Dean waited for a moment, then dragged a hand over his mouth and went back to bed.

x

It was going to be hard, Sam realised once he started getting tremors, to hide the whole withdrawal thing now. They were in the car and his hands were practically rattling against his legs when Dean found out.

He clenched his fist and opened it again but it wouldn't stop shaking. Stop _shaking _you're not meant to _shake. _He imagined he was tied down, locked to a bed, every limb restrained and his hands shook anyway.

"Sam," Dean said, hands on the steering wheel, "I, uh, wasn't gonna bring it up, but is there some wagon you've taken a swan dive off you're not telling me about? 'Cause…the sweating, and the shaking, and you're pretty pale." He looked at the road and his face was kind of like stone. "Sam, don't make me remind you, but I know what you look like when you're detoxing."

"I'm fine," Sam whispered, rolling his head back against the seat. "Shut. Shut up."

Every new line in Dean's face hardened and set. "Sam."

"It's nothing."

"You're lying," said Dean, "and I don't even know why."

"None of your business," Sam said faintly, then hissed out as a sensation almost like an electric shock flashed through him, making his muscles seize. "_Goddamn-_"

Dean nodded twice and then swerved, pulled over at the side of the road. "Tell me Sam, _are you okay_?"

"'Course," Sam managed hazily, clenching his shaking hands. "Shut up."

"Bullshit." Dean wasn't backing down. He didn't look tired, he wasn't reaching into his coat for a flask. Sam must have been out of it after all because he thought he might be feeling a slight twinge of something. Fear.

He grabbed onto it and held fast. Fear, he thought, that's only a step away from caring.
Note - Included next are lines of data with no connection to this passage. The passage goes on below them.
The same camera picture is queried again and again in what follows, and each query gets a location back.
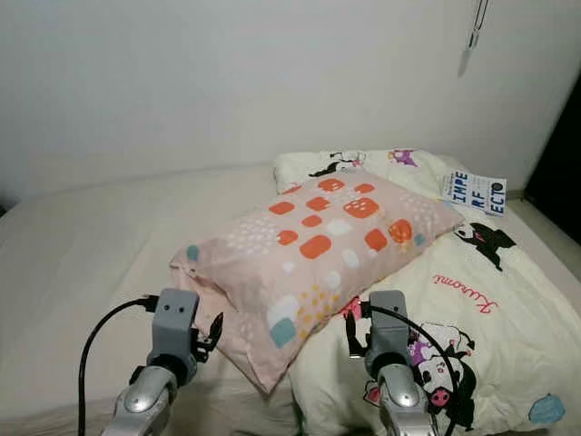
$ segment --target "cartoon character print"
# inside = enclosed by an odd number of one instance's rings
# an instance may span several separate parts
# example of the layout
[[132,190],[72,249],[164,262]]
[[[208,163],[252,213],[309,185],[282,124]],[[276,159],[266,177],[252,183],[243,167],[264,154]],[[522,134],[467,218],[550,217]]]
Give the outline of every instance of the cartoon character print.
[[446,410],[446,416],[455,418],[456,424],[472,429],[474,420],[474,400],[472,394],[476,388],[476,375],[472,369],[456,357],[448,356],[458,384],[458,392],[452,397],[452,380],[448,375],[448,368],[441,356],[432,357],[423,361],[413,369],[416,383],[428,395],[428,412],[438,414]]
[[322,175],[336,173],[337,171],[344,170],[346,168],[353,168],[363,165],[365,161],[365,154],[361,152],[336,152],[331,153],[329,158],[333,160],[327,168],[323,168],[316,173],[309,174],[310,177],[321,177]]
[[[446,416],[455,418],[467,431],[472,430],[475,404],[471,397],[476,389],[476,375],[462,359],[472,355],[475,343],[454,326],[424,322],[421,327],[444,349],[458,385],[457,394],[452,397],[452,380],[444,358],[423,335],[411,331],[408,343],[411,367],[416,383],[428,395],[428,411],[439,414],[446,410]],[[363,399],[379,405],[379,388],[375,381],[367,382]]]
[[410,166],[418,166],[417,163],[414,162],[411,154],[413,150],[392,150],[388,153],[388,159],[391,162],[395,162],[396,164],[404,164]]
[[476,249],[484,254],[501,272],[500,256],[497,254],[498,248],[510,248],[516,245],[502,230],[492,230],[482,223],[465,224],[457,228],[454,234],[465,243],[475,245]]
[[[424,322],[421,324],[421,328],[438,342],[446,355],[453,355],[461,359],[464,356],[472,355],[474,351],[474,341],[456,327]],[[424,335],[415,333],[412,333],[408,351],[412,366],[417,366],[438,355],[436,347],[433,347]]]

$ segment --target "white dot pattern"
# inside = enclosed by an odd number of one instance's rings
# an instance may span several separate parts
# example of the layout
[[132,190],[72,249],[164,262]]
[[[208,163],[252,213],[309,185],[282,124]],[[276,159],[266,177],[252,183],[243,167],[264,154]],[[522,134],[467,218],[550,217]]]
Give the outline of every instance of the white dot pattern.
[[438,223],[438,213],[434,203],[414,193],[404,193],[399,197],[404,208],[413,214],[414,227],[423,227],[428,234]]
[[294,270],[294,267],[296,265],[293,262],[285,262],[282,265],[282,269],[284,270],[284,272],[286,272],[287,274],[292,273],[292,270]]
[[357,257],[357,254],[353,250],[343,250],[341,255],[343,256],[343,261],[350,268],[357,268],[359,266],[359,257]]
[[340,236],[351,231],[351,226],[345,220],[331,220],[325,227],[333,236]]
[[352,188],[345,187],[338,191],[319,193],[321,197],[331,203],[333,206],[342,208],[345,204],[361,198],[361,194]]
[[278,241],[278,229],[267,213],[243,218],[237,227],[226,235],[226,246],[252,256],[268,254],[272,244]]
[[341,284],[341,276],[336,271],[331,271],[325,276],[325,284],[329,289],[337,289]]

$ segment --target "blue cartoon detail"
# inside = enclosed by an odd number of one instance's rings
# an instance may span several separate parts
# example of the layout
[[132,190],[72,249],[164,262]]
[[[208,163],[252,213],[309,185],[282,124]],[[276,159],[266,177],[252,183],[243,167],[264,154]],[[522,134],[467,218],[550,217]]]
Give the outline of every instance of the blue cartoon detail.
[[200,249],[197,245],[190,245],[188,247],[188,259],[194,262],[198,262],[198,256],[200,255]]
[[424,233],[418,233],[414,238],[414,242],[416,243],[417,247],[421,247],[424,243],[426,243],[426,236],[424,236]]
[[528,413],[528,420],[533,424],[551,424],[560,421],[565,415],[565,406],[561,399],[550,393],[536,400]]
[[291,319],[283,318],[271,328],[271,338],[277,348],[282,348],[297,335]]

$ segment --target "cable connector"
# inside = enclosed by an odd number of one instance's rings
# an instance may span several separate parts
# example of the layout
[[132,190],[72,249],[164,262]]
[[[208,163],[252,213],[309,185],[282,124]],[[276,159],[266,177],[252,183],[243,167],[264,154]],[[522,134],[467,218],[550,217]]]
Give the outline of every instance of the cable connector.
[[139,304],[145,308],[146,312],[155,312],[159,299],[159,295],[144,295],[144,298],[139,300]]
[[361,308],[361,318],[371,318],[371,303],[369,300],[359,302],[359,307]]

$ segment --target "purple cartoon character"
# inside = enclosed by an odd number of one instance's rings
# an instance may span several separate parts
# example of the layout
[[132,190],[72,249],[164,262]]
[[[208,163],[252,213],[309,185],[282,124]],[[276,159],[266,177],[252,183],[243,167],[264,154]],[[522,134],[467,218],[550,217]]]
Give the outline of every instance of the purple cartoon character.
[[396,164],[418,166],[411,157],[413,150],[392,150],[388,152],[388,159]]
[[[456,327],[424,322],[421,328],[438,342],[448,356],[462,359],[464,356],[470,356],[474,351],[474,341]],[[438,355],[438,350],[432,347],[428,339],[416,333],[409,341],[408,352],[412,366],[417,366]]]

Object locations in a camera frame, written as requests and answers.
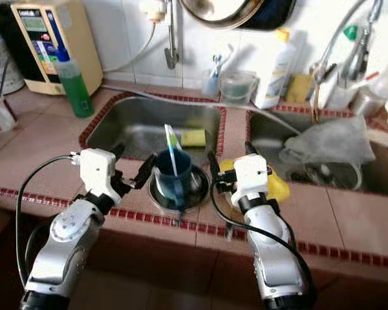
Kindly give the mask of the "shallow steel bowl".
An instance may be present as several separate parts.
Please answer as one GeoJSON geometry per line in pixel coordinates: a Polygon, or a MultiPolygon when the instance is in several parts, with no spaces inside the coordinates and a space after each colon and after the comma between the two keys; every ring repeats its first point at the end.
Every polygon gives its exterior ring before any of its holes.
{"type": "Polygon", "coordinates": [[[192,168],[191,192],[186,195],[185,204],[182,209],[176,206],[173,200],[164,197],[156,186],[155,178],[149,180],[149,195],[158,210],[167,214],[184,214],[198,209],[206,199],[210,180],[205,171],[199,166],[192,168]]]}

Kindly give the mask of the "teal ceramic mug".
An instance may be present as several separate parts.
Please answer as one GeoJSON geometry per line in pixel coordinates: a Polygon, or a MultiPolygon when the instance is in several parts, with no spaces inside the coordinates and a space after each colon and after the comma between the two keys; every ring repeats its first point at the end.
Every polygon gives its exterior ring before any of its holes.
{"type": "Polygon", "coordinates": [[[186,196],[191,192],[192,167],[191,157],[178,148],[163,150],[156,157],[156,186],[173,203],[173,209],[185,208],[186,196]]]}

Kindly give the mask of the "green white toothbrush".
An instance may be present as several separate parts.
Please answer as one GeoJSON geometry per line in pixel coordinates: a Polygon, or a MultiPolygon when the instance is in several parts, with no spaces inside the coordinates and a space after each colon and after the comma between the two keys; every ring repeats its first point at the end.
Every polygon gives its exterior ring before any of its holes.
{"type": "Polygon", "coordinates": [[[166,135],[166,143],[169,153],[169,159],[171,162],[171,171],[173,171],[175,177],[179,177],[179,171],[177,168],[176,160],[177,147],[179,147],[177,135],[173,132],[173,127],[171,127],[170,124],[164,124],[164,132],[166,135]]]}

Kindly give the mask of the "steel sink basin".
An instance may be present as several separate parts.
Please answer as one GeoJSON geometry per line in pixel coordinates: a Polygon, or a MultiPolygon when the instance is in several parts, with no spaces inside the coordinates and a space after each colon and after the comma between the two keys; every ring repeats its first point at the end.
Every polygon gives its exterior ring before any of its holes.
{"type": "MultiPolygon", "coordinates": [[[[273,111],[272,115],[285,121],[294,129],[290,130],[268,116],[251,112],[250,118],[248,118],[250,125],[248,127],[248,141],[267,159],[269,165],[273,166],[283,180],[320,186],[312,183],[303,169],[303,163],[285,163],[277,157],[285,147],[286,139],[297,136],[295,130],[304,132],[304,130],[314,126],[310,115],[279,111],[273,111]]],[[[360,165],[363,183],[361,189],[357,191],[388,196],[388,148],[374,142],[371,143],[371,147],[376,160],[360,165]]]]}
{"type": "Polygon", "coordinates": [[[208,163],[207,153],[221,156],[227,111],[212,105],[179,105],[124,92],[111,98],[78,137],[83,149],[114,150],[122,145],[122,159],[144,160],[164,150],[164,126],[177,136],[192,130],[205,130],[203,147],[183,147],[196,165],[208,163]]]}

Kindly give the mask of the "pale yellow sponge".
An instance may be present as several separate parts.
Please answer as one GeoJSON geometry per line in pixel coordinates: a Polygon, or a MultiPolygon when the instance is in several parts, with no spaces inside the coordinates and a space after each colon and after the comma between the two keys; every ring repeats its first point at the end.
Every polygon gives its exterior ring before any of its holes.
{"type": "Polygon", "coordinates": [[[181,147],[207,147],[207,132],[204,129],[182,132],[179,144],[181,147]]]}

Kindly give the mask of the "clear toothbrush cup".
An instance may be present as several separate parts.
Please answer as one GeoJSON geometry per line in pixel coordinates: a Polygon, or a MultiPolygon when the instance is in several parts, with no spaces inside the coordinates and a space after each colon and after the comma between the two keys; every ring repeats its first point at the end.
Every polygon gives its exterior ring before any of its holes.
{"type": "Polygon", "coordinates": [[[219,97],[220,73],[218,70],[209,71],[209,75],[202,86],[200,94],[205,98],[217,99],[219,97]]]}

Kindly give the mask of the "thin white tube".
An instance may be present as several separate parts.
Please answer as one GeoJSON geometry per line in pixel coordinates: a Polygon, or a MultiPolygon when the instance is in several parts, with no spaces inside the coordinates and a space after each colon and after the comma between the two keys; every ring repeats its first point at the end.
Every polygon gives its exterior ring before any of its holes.
{"type": "Polygon", "coordinates": [[[144,44],[139,51],[131,51],[124,44],[127,43],[126,39],[113,39],[109,43],[108,47],[103,48],[102,56],[100,56],[100,64],[102,64],[102,70],[107,72],[113,72],[117,70],[125,70],[135,61],[141,59],[145,50],[152,43],[155,38],[157,20],[151,21],[150,33],[145,39],[144,44]]]}

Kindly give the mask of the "white rimmed bowl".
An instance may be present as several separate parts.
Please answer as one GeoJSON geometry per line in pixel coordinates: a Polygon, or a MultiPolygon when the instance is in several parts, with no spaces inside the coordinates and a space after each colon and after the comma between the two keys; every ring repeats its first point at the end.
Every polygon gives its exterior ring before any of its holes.
{"type": "Polygon", "coordinates": [[[304,163],[303,169],[312,183],[339,189],[360,190],[363,175],[359,165],[351,163],[304,163]]]}

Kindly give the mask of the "white printed mug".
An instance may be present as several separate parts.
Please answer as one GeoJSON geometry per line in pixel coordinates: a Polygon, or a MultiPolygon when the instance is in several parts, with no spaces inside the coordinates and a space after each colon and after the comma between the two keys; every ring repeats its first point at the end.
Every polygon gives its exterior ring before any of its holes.
{"type": "Polygon", "coordinates": [[[16,115],[14,115],[4,96],[0,97],[0,132],[8,132],[17,126],[16,115]]]}

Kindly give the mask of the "thin metal spoon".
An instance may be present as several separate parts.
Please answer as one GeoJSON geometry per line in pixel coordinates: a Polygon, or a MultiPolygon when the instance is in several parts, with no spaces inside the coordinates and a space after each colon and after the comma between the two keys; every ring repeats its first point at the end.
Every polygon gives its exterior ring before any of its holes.
{"type": "Polygon", "coordinates": [[[5,61],[5,64],[3,65],[2,74],[0,76],[0,98],[2,95],[4,95],[4,84],[6,80],[6,73],[8,70],[8,66],[10,66],[10,59],[7,59],[5,61]]]}

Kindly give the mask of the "shiny steel wok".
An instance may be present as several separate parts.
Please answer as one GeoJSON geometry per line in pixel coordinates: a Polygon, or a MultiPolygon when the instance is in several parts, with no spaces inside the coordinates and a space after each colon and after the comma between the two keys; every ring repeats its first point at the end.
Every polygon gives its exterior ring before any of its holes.
{"type": "Polygon", "coordinates": [[[249,21],[266,0],[180,0],[191,17],[217,30],[235,29],[249,21]]]}

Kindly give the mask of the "chrome gooseneck faucet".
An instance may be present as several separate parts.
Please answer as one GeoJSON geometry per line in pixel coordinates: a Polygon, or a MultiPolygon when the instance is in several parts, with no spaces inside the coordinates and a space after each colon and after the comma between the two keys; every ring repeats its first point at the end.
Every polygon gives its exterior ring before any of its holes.
{"type": "Polygon", "coordinates": [[[372,0],[371,9],[367,15],[367,26],[363,27],[360,33],[356,33],[356,44],[347,56],[344,62],[341,64],[330,64],[329,60],[333,53],[337,37],[344,32],[345,27],[350,23],[350,19],[356,13],[365,2],[368,0],[356,0],[354,4],[343,15],[341,21],[339,21],[336,29],[333,31],[333,35],[328,41],[326,47],[323,50],[321,59],[316,61],[310,66],[310,75],[312,75],[312,86],[315,90],[320,88],[322,83],[326,83],[333,74],[337,73],[339,80],[347,83],[360,82],[365,77],[367,66],[369,62],[369,43],[371,43],[371,36],[374,33],[374,24],[382,14],[384,0],[372,0]]]}

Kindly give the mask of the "clear plastic jug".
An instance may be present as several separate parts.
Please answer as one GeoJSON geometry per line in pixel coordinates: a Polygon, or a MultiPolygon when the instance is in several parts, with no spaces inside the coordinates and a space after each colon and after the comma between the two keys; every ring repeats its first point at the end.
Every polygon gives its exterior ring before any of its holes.
{"type": "Polygon", "coordinates": [[[388,98],[388,66],[368,83],[367,89],[379,98],[388,98]]]}

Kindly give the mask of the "white bottle green cap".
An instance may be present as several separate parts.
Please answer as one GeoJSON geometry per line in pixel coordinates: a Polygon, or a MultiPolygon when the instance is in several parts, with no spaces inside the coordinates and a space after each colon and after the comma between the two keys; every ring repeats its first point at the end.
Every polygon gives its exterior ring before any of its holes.
{"type": "Polygon", "coordinates": [[[345,38],[347,38],[347,44],[345,45],[345,59],[339,62],[339,76],[342,79],[354,81],[356,78],[354,77],[352,64],[354,62],[354,58],[356,58],[356,49],[359,44],[360,38],[360,30],[357,24],[351,24],[345,27],[343,30],[343,34],[345,38]]]}

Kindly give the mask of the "white wall valve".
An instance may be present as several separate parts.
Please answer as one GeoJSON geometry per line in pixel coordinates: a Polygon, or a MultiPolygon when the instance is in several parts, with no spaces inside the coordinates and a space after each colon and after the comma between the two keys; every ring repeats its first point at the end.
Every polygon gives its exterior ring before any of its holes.
{"type": "Polygon", "coordinates": [[[169,0],[141,0],[140,9],[151,23],[161,23],[168,13],[169,0]]]}

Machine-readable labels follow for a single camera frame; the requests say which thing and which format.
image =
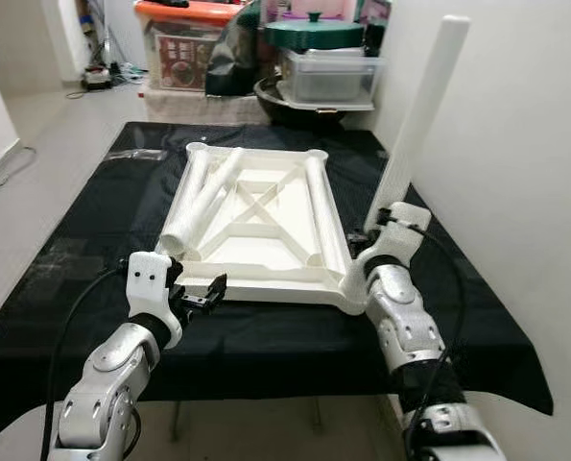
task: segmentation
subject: plastic storage bin
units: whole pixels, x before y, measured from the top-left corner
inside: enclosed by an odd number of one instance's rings
[[[153,88],[203,91],[206,67],[221,31],[241,5],[189,2],[189,8],[138,1]]]
[[[278,89],[296,109],[369,110],[382,62],[361,48],[284,51]]]

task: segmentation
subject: floor
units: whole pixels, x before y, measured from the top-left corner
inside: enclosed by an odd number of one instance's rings
[[[79,100],[42,95],[10,104],[36,161],[0,188],[0,305],[83,188],[123,124],[145,120],[137,88],[119,87]],[[28,161],[28,153],[13,160]],[[312,399],[187,402],[178,441],[170,440],[171,402],[142,403],[143,435],[129,458],[169,460],[396,460],[398,429],[383,400]],[[43,408],[0,434],[0,461],[36,460]]]

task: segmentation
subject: orange lid
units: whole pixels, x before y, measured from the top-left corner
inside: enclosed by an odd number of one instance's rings
[[[155,2],[139,1],[134,6],[136,12],[151,16],[155,20],[167,21],[169,18],[189,19],[218,26],[225,26],[243,7],[226,3],[189,2],[189,8],[166,7]]]

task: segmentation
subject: table
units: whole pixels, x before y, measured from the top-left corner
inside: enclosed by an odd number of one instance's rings
[[[185,145],[323,149],[345,231],[363,226],[385,160],[370,132],[128,123],[0,310],[0,431],[44,403],[56,332],[104,266],[155,247],[183,172]],[[411,188],[407,201],[423,206]],[[553,401],[535,348],[433,218],[429,230],[467,273],[470,312],[454,355],[464,389],[487,391],[546,414]],[[455,284],[423,243],[412,277],[443,338],[452,334]],[[80,378],[89,353],[127,319],[125,282],[111,279],[84,303],[62,353],[57,396]],[[143,400],[266,399],[382,394],[390,380],[374,327],[328,305],[226,302],[196,317],[163,354]]]

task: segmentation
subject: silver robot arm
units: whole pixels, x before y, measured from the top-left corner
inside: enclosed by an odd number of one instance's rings
[[[120,326],[84,363],[83,377],[63,402],[49,461],[120,461],[134,405],[159,362],[175,346],[192,313],[211,310],[225,295],[226,277],[204,298],[174,286],[182,266],[164,255],[130,257],[126,293],[130,321]]]
[[[404,203],[393,204],[390,213],[423,230],[430,221],[429,211]],[[388,222],[374,245],[358,256],[367,276],[366,312],[376,327],[399,397],[405,431],[445,349],[437,324],[424,310],[423,299],[409,275],[410,259],[420,243],[421,236]],[[477,411],[466,403],[449,360],[440,368],[413,430],[415,459],[506,461]]]

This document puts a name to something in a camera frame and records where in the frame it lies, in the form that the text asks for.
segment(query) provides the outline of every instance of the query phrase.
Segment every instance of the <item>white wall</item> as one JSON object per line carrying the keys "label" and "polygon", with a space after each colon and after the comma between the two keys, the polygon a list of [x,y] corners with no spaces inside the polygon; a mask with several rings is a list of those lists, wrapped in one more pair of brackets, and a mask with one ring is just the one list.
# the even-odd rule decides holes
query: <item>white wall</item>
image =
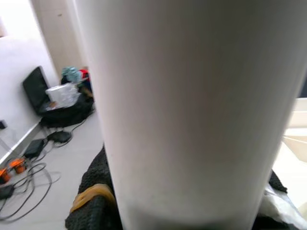
{"label": "white wall", "polygon": [[[7,35],[0,38],[0,119],[8,125],[0,131],[0,138],[12,147],[39,121],[25,96],[22,81],[40,65],[50,86],[59,80],[30,1],[0,0],[0,16]],[[5,153],[0,146],[0,158]]]}
{"label": "white wall", "polygon": [[84,62],[78,38],[69,14],[70,0],[32,0],[57,73],[65,66],[81,68]]}

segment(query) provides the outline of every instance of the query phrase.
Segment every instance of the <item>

"What is it?" Dean demanded. "I can't believe I'm asking you this. _Sam."_

"Not demon blood, Dean," Sam snarled. "I just –" He took a couple of deep breaths and clenched his teeth –then there was a jolt, and he groaned. It was like someone had just touched a live wire to his naked brain. It was a sick, horrible feeling.

"Dude, I didn't say –" Dean began, then shook his head and grabbed Sam's shoulders.

"No blood," Sam said through gritted teeth.

"I," Dean said, and his face opened up for a split second, like a stone cracking open. "I believe you, Sammy."

Good_, _Sam thought. Okay, that's good. Okay. Done here_. _He sagged back and wished he could just sleep.

"But something is happening and you know it," Dean said. "I need to know if it's supernatural or not. You can't lie to me, man. Don't."

Sam licked his lips and said, "Sorry. Yeah. It wasn't…I just." He swallowed, found he couldn't quite choke out any more words.

"Sam," Dean said, "_Sam."_

"My duffle," he got out.

He heard Dean rooting around in the back and was looking at the roof of the car when the door to the front slammed shut again. It was very cold.

"I'm guessing you're not trying to tell me you're having a fit over those dog biscuits," Dean said in an odd voice.

Sam shook his head.

"These are…what are these? Happy pills?" Dean was holding the cardboard box. Sam couldn't do more than nod. "You were taking these? You were depressed?" Sam nodded again.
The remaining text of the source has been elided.